▶ Exercise: If a picture appears in the records, leave it out and transcribe the rest exactly.

-- Excerpted records follows --

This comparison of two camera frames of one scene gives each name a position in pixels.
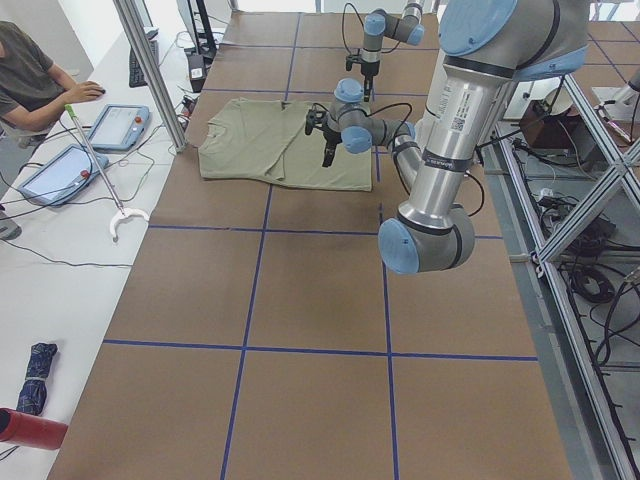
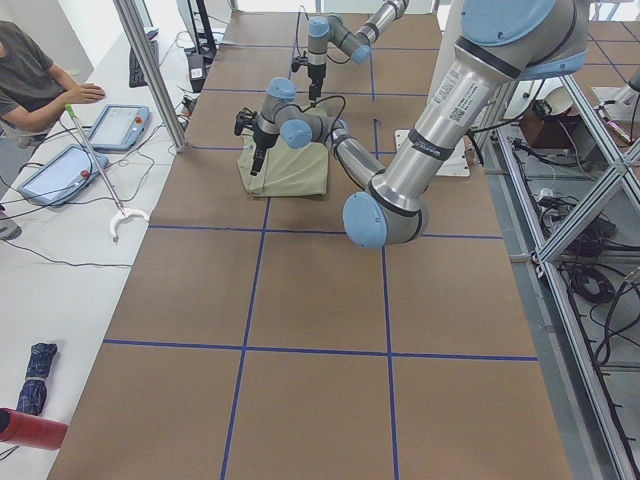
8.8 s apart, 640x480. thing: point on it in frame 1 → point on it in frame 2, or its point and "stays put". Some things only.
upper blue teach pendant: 120,127 stays put
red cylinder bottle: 24,429 stays put
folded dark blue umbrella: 33,396 stays put
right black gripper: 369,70 → 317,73
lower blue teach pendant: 62,177 stays put
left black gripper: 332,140 → 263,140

-- Excerpted records concluded --

▶ Output:
This comparison of two camera frames of one scene gives each name a position in pixels.
8.8 s apart, 640x480. thing: point on it in frame 1 → point on it in frame 2, or its point and "stays put". Some things only.
upper blue teach pendant: 120,127 stays put
red cylinder bottle: 24,429 stays put
folded dark blue umbrella: 33,396 stays put
right black gripper: 369,70 → 317,73
lower blue teach pendant: 62,177 stays put
left black gripper: 332,140 → 263,140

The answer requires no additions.